[00:08:04] <Zelest> i wish to store things like "when was this domain last poked" in order to avoid hammering the same domain/server
[00:08:18] <Zelest> as well as, does the domain use www and/or is this url ssl
[00:08:27] <Zelest> i bet i can store all that, but it feels like a lot of duplicate data
[02:31:03] <owen1> using mongo with node. i get: "A Server or ReplSet instance cannot be shared across multiple Db instances". here is some of my code - https://github.com/oren/Y-U-NO-BIG/blob/master/food.js#L47
[02:31:26] <owen1> it happens only on the second request.
[05:49:04] <Loch> Can anyone tell me the performance differences between a standard HDD and an SSD? Say I'm reading 1 row from 100000
[05:49:29] <Loch> Will the difference be noticeable to the end user?
[06:54:19] <Kage`> Anyone know of any PHP+MongoDB forums systems?
[09:07:09] <BadDesign> Why I receive the following error: "assertion: 9997 auth failed: { errmsg: "auth fails", ok: 0.0 }" even though my password and username are correct when I try to import a CSV file using mongoimport?
[09:08:00] <BadDesign> Do I need to enable some kind of remote access to my database, given that it is hosted on a MongoDB provider?
[09:11:57] <BadDesign> The command I'm using is: mongoimport -h myhostname:myport -d mydatabase -c mycollection -u myuser -p mypassword --file myfile.csv --type csv --headerline
[09:15:41] <BadDesign> carsten_: that command will run the mongodb daemon, in my case the MongoDB server is hosted remotely on MongoLabs, and I want to import some data into it
[09:16:02] <BadDesign> I don't think I need to run another daemon locally for what I'm trying to do
[09:16:33] <carsten_> check with your hosting provider - i am not jesus in order to know what your provider is doing
[09:20:07] <skot> BadDesign: please also show that the same username/password work via mongo (javascript shell)
[09:20:34] <skot> (also, what version is this of mongodump)
[09:21:55] <BadDesign> skot: I crated a new user on the database and it worked that way, I don't know why it doesn't let me use the already present user that is the same as the credentials for MongoLabs, nvm
[09:22:36] <skot> There is a difference between a user in the db and an admin user. The one mongolabs gave you was an admin user
[09:22:53] <skot> mongoimport only works with db users currently
[09:23:40] <BadDesign> skot: ok, thanks for the information
[10:27:10] <jwilliams_> i come across to read that python has lib like ming which can lazily help migrate schema. is there any similar tool in scala/ java for mongodb?

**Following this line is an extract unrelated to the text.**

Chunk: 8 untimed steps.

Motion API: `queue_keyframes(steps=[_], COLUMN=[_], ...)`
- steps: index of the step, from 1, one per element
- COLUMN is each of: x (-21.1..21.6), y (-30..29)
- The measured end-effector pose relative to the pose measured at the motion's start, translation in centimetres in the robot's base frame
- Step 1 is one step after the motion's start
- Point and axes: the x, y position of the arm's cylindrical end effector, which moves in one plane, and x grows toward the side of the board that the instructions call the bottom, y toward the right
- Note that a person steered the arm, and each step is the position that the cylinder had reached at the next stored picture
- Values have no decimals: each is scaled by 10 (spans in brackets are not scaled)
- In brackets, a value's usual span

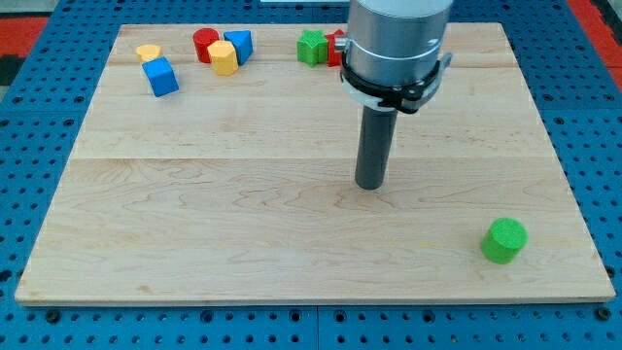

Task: Nudge green star and red star right a bit

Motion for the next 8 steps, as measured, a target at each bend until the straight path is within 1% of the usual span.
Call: queue_keyframes(steps=[2, 3, 4, 7, 8], x=[-41, -51, -83, -159, -177], y=[-5, -5, -18, -96, -105])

[11:29:07] <Fox`> hey, does anyone know how frequent the workshop conferences are in london?
[11:32:17] <Derick> Fox`: you mean "office hours" ?
[11:34:33] <skot> I think he means the workshops before the mongodb uk conferences
[11:35:05] <skot> Fox`: conferences in the UK happen once a year basically.
[14:15:13] <tubbo> i'm trying to write a conversion script to get data out of mongodb and into postgresql, using ruby on rails and db migrations
[14:15:42] <tubbo> the last step that i need is to be able to convert mongo data into CSV, and then import that CSV into the ready-made postgres database (which i have already mapped all of the former mongo models to)
[14:17:58] <tubbo> when i ran the script (which basically runs mongoexport a bunch of times), i got this lovely error
[14:18:01] <tubbo> "Invalid BSON object type for CSV output: 10"
[14:18:05] <tubbo> what does that mean, and how can i remedy it?
[14:25:11] <gigo1980> hi, i have a 2 shard setup / is replicated… what can i do if shard A has 10GB and shard B has 100 GB ?
[14:32:45] <FerchoArg> I'´m using C# driver for mongodb. Is it correct to use the attribute [BsonId] in two different properties? It's a class whose primary key depends on two "columns" or fields
[14:39:11] <skot> No, you cannot do that. It is for a single field. You can create a compound index on two fields though.
[14:39:14] <Zelest> silly question, can I have a unique constraint on multiple fields? e.g, username+age+city together must be unique?
[15:06:50] <infinitiguy> Do you need to have mongo configured in replica sets to do sharding?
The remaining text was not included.